[WORK REQUIRED]
Please restate, exactly as written, the lines running from the beginning of the material through the line that has "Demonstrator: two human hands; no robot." in it.
BEGIN
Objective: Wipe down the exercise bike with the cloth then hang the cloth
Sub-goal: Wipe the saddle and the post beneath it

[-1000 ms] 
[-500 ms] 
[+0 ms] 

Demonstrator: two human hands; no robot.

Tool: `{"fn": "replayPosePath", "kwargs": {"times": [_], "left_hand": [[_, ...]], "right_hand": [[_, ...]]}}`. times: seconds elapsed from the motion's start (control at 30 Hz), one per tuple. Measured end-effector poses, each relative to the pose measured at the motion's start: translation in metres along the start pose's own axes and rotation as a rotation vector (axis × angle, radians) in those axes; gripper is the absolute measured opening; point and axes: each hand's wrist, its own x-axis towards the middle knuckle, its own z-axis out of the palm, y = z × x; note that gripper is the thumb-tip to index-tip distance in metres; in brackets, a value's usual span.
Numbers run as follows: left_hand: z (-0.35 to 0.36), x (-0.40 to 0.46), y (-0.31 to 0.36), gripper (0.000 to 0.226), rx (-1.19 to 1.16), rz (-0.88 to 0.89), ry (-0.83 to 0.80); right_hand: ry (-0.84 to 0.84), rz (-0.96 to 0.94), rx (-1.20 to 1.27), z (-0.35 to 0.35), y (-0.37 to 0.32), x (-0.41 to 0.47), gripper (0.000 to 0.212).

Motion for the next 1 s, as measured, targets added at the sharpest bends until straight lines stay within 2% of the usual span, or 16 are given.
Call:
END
[EXPECTED OUTPUT]
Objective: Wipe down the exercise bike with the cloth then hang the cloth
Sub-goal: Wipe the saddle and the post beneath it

[-1000 ms] 
[-500 ms] 
[+0 ms] 

Demonstrator: two human hands; no robot.

Work on this exercise has been completed.